- [To do] If a line includes "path", copy it out of the entries.

- [Working data]
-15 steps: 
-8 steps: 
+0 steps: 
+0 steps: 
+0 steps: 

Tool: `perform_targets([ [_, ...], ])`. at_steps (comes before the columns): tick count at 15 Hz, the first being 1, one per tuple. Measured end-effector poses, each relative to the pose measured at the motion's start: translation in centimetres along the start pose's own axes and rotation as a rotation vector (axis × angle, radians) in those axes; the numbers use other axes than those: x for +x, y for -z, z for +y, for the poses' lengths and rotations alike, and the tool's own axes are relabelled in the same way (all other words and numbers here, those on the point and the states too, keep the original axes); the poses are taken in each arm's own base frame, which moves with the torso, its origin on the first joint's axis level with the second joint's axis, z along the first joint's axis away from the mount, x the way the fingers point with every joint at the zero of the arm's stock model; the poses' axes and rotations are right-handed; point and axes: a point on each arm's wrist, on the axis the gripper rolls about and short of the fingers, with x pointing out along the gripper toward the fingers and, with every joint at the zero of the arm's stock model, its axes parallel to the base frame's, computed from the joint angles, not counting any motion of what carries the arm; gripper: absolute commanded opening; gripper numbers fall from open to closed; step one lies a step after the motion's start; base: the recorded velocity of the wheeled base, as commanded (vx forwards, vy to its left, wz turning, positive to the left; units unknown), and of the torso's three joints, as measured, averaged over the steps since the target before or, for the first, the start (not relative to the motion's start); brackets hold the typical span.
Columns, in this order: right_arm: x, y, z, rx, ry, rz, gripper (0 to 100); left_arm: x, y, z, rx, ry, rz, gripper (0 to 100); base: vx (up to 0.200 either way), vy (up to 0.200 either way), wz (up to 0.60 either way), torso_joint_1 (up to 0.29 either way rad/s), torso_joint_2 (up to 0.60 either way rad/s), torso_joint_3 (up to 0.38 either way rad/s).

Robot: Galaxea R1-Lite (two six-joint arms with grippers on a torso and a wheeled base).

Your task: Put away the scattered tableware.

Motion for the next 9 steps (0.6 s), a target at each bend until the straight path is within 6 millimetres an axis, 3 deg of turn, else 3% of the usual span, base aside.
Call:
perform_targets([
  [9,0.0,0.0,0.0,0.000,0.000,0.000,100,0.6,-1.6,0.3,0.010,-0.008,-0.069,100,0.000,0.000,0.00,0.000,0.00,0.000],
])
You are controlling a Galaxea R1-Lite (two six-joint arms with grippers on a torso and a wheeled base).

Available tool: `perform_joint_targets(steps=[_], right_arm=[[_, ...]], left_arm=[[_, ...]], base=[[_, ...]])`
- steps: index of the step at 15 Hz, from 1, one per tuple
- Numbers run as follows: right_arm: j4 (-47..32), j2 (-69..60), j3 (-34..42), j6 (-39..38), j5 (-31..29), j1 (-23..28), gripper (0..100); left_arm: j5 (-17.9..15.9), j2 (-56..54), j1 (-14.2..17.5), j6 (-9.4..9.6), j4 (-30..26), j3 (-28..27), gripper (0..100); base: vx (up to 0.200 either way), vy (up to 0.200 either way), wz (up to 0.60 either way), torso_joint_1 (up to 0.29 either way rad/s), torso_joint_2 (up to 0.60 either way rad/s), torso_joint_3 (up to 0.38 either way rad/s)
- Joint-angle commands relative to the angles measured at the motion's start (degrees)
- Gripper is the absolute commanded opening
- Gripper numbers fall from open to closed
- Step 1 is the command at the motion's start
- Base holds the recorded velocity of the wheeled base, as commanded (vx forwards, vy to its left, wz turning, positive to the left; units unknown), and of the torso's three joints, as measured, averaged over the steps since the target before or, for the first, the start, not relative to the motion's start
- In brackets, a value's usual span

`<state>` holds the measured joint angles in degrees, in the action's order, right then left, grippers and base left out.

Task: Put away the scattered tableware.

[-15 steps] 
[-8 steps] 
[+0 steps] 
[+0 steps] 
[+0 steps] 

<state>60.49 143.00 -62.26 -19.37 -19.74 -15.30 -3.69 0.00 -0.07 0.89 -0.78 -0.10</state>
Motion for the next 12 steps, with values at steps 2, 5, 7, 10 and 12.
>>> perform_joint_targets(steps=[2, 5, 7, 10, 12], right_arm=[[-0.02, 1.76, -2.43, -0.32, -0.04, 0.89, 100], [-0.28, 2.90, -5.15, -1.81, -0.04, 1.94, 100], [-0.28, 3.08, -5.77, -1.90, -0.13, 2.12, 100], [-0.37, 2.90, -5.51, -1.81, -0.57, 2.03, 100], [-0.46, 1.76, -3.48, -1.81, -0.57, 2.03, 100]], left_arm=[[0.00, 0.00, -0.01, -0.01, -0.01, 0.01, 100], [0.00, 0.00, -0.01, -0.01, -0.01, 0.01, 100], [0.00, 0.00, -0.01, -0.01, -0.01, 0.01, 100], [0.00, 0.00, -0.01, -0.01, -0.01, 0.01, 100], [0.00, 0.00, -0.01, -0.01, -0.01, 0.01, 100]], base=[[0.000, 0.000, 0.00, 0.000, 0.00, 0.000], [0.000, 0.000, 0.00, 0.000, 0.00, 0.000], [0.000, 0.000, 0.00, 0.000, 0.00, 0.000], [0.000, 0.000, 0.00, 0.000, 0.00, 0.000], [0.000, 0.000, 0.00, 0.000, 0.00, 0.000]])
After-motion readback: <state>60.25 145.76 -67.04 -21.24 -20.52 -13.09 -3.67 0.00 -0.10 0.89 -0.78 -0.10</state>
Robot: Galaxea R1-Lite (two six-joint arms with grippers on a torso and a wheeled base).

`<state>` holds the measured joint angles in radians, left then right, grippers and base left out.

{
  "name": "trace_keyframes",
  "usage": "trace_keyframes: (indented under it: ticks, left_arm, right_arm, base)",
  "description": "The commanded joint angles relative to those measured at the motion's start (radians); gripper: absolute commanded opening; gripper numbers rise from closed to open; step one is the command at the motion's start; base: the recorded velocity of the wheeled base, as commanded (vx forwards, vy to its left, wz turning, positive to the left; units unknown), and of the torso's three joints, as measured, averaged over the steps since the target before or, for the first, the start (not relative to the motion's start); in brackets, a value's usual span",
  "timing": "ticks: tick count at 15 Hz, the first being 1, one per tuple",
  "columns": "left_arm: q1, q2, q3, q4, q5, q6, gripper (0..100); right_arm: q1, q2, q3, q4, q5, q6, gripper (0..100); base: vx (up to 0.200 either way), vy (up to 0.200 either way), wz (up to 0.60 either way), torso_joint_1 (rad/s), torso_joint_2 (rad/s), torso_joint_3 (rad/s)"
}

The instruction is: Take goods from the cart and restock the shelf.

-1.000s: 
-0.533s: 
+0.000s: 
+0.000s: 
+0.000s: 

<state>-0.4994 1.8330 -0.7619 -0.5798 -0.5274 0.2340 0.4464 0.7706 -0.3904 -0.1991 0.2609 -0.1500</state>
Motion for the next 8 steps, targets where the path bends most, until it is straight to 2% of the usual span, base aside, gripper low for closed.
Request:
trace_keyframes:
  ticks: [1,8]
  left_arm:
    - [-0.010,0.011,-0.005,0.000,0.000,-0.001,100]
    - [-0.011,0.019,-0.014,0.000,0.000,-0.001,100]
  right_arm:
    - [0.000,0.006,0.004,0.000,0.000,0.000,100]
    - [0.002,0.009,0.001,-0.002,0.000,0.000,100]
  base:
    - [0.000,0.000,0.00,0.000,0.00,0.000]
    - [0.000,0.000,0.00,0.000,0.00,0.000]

- [Written response]
Motion for the next 9 steps (0.6 s), a target at each bend until the straight path is within 6 millimetres an axis, 3 deg of turn, else 3% of the usual span, base aside.
Motion for the next 8 steps, targets where the path bends most, until it is straight to 2% of the usual span, base aside, gripper low for closed.

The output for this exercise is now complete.